Whilst Joan was initially scared of the voices, and felt unable to talk to others about them, she began to build a better relationship with them. The voices commanded her to support the French army and recover France from the English. Aged 16, she presented herself to the leader of the army and was ridiculed. A year later, she returned but the leader took her seriously. Dressed as a boy, she went on to lead hundreds of men into battle. Two years later she was tried, burned at the stake as a witch/heretic, and in 1920 declared a Saint of the Catholic Church.
There have been several films about Saint Joan and her image is on the cover of three ‘Hearing Voices’ books by Marius Romme and Sandra Escher. The photo above shows Joan as played by Milla Jovovich in the 1999 film ‘The Messenger: The Story of Joan of Arc’. Perhaps she should be the patron saint of voice hearers!
William Blake – Poet, Visionary, Painter, and Printmaker : 1757 – 1827
William Blake was an English poet, visionary, painter, and printmaker. Largely unrecognised during his lifetime, Blake’s work is today considered seminal and significant in the history of both poetry and the visual arts. Blake experienced visions throughout his life. They were often associated with beautiful religious themes and imagery.
In a letter to William Hayley, dated 6 May 1800, Blake wrote:
“I know that our deceased friends are more really with us than when they were apparent to our mortal part. Thirteen years ago I lost a brother, and with his spirit I converse daily and hourly in the spirit, and see him in my remembrance, in the region of my imagination. I hear his advice, and even now write from his dictate.”
Winston Churchill – Politician, British Prime Minister : 30 November 1874 – 24 January 1965
Despite his political successes and great speeches Winston Churchill suffered from what he described as his “black dog” – depression, and also heard voices. During World War II, Churchill said his voices would tell him to “sit here” or “sit there?”[2]

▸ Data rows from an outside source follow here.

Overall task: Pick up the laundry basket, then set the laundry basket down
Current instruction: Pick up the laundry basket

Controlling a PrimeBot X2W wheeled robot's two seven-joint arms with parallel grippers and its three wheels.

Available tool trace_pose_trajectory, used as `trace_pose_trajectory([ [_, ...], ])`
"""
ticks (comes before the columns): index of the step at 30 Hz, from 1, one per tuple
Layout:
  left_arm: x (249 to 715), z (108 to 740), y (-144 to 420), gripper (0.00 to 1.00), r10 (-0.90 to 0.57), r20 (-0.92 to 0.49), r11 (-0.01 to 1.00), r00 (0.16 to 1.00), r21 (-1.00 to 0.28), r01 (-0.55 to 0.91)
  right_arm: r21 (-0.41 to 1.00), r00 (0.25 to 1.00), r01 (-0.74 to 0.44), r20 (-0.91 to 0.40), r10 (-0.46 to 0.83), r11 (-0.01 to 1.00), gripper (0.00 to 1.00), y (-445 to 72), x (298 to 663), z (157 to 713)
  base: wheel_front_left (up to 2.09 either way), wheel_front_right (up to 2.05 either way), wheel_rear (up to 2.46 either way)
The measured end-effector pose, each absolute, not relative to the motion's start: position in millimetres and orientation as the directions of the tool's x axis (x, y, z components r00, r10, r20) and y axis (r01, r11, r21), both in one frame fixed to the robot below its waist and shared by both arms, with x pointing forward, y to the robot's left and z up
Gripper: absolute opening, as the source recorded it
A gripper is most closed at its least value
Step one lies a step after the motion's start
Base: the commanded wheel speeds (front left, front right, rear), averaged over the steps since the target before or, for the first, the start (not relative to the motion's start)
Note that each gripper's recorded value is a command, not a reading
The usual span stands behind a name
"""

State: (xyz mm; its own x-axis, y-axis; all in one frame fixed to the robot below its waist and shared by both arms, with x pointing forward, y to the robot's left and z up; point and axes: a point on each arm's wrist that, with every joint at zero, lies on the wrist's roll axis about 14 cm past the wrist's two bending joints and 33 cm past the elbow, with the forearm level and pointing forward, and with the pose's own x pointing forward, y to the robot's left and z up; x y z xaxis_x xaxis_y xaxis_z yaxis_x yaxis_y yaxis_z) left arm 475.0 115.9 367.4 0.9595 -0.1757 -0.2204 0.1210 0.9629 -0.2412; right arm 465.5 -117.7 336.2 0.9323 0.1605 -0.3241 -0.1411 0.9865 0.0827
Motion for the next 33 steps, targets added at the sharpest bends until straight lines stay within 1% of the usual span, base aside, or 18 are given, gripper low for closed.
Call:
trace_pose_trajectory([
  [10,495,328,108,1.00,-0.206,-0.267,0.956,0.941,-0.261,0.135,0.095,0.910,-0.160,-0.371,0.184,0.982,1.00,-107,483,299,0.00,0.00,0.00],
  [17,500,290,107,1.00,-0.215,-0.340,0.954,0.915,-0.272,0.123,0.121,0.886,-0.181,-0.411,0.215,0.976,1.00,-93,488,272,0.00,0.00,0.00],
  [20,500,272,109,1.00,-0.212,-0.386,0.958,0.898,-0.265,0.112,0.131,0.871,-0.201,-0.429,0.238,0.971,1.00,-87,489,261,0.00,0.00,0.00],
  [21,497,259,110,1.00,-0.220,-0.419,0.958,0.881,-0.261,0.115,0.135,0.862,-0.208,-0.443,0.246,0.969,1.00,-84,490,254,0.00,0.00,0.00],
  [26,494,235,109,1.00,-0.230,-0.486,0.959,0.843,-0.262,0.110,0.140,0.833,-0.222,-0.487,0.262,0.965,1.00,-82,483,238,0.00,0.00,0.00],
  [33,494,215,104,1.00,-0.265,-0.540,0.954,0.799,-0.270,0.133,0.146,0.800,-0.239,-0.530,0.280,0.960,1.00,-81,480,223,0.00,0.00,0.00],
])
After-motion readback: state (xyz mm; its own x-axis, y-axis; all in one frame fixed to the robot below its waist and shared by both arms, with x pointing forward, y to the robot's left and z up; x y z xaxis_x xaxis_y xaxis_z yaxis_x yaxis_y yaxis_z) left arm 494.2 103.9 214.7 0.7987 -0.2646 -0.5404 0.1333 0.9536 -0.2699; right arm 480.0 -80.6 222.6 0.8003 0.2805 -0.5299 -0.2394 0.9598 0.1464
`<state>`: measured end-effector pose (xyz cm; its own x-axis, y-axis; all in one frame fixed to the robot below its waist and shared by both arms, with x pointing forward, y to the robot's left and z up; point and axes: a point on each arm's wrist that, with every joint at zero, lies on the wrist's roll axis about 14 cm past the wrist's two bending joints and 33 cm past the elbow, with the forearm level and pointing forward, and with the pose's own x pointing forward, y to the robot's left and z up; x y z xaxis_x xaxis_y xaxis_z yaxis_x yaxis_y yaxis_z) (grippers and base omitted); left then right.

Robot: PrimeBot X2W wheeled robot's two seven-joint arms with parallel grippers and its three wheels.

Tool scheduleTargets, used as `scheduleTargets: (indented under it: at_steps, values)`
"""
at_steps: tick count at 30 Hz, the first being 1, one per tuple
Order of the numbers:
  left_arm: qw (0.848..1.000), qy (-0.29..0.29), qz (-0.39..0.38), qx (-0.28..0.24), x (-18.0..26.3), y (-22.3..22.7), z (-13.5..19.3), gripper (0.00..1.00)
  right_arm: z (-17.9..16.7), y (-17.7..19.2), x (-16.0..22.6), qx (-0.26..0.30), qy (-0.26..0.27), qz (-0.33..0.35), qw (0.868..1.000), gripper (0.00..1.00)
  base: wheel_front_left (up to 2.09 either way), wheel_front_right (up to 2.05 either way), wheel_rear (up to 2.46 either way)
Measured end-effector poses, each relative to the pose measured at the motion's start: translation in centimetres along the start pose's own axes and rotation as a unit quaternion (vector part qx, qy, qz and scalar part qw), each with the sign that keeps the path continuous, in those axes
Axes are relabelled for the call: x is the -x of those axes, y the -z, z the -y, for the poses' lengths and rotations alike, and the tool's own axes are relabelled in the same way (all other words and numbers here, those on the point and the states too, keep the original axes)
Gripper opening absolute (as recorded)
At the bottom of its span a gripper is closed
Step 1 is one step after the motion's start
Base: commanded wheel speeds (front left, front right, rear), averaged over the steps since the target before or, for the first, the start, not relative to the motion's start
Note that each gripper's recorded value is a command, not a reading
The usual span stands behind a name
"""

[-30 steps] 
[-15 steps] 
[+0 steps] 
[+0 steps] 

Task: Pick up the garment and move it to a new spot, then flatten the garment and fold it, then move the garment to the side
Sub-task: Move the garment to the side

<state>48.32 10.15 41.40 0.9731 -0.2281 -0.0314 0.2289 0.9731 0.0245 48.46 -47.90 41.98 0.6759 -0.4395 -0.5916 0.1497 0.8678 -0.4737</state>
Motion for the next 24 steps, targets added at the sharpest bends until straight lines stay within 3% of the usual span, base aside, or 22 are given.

Philip K Dick – Author, Science Fiction Writer : 16 December 1928 – 2 March 1982
‘Do androids dream of electric sheep’ was the title of Philip K Dick’s book, which subsequently became the film, Blade Runner. Several other of his books have made it to the screen including ‘Total Recall’, ‘Minority Report’, ‘The Adjustment Bureau’ and ‘The Man in the High Castle. Talking about his encounter in 1974 with ‘a transcendentally rational mind’, said:
“It hasn’t spoken a word to me since I wrote The Divine Invasion. The voice is identified as Ruah, which is the Old Testament word for the Spirit of God. It speaks in a feminine voice and tends to express statements regarding the messianic expectation. It guided me for a while. It has spoken to me sporadically since I was in high school. I expect that if a crisis arises it will say something again. It’s very economical in what it says. It limits itself to a few very terse, succinct sentences. I only hear the voice of the spirit when I’m falling asleep or waking up. I have to be very receptive to hear it. It sounds as though it’s coming from millions of miles away”.[3]‘
Zoë Wanamaker – Actor : Born 13 May 1949
The successful British-American actress Zoë Wanamaker talked about her voice hearing experiences on the Radio 4 programme “Desert Island Discs”:
“It’s like a little person sitting on your shoulder saying ‘No that’s wrong. Don’t do this. Don’t do that…
It’s got in the way when I was working, because my concentration would be tripped by this voice in the back of my head. You think you’re concentrating, but the voices were also saying ‘You’re not concentrating.
I know it sounds like Joan of Arc, but it was a sort of chatter that would be going on while I was on stage.” When asked if the voices had gone she said, “They come back occasionally and have a good chat.”
Robert Alexander Schumann – German composer and pianist : 1810–1856
Robert Schumann was one of the most famous Romantic composers of the nineteenth century, as well as a famous music critic. Many of his musical works were written at the urging of the inner voices that alternatively plagued and blessed him throughout much of his life. His voices brought some of his finest work to him, sometimes fully realised and orchestrated. At times, though, his visions and voices brought him terrible suffering. His wife, the pianist Clara Schumann, described one tortuous night:
“The angel voices had turned into the voices of demons with horrible music; they told him he was a sinner and they planned to cast him into Hades, in short, his condition increased literally into one of nervous convulsions; he shrieked in pain (as he told me later, it took the form of tigers and hyenas tearing at him and trying to grab him) and the two doctors, who fortunately came in good time, were hardly able to hold him… After about half an hour, he was less agitated and said friendlier voices could now be heard giving him encouragement…”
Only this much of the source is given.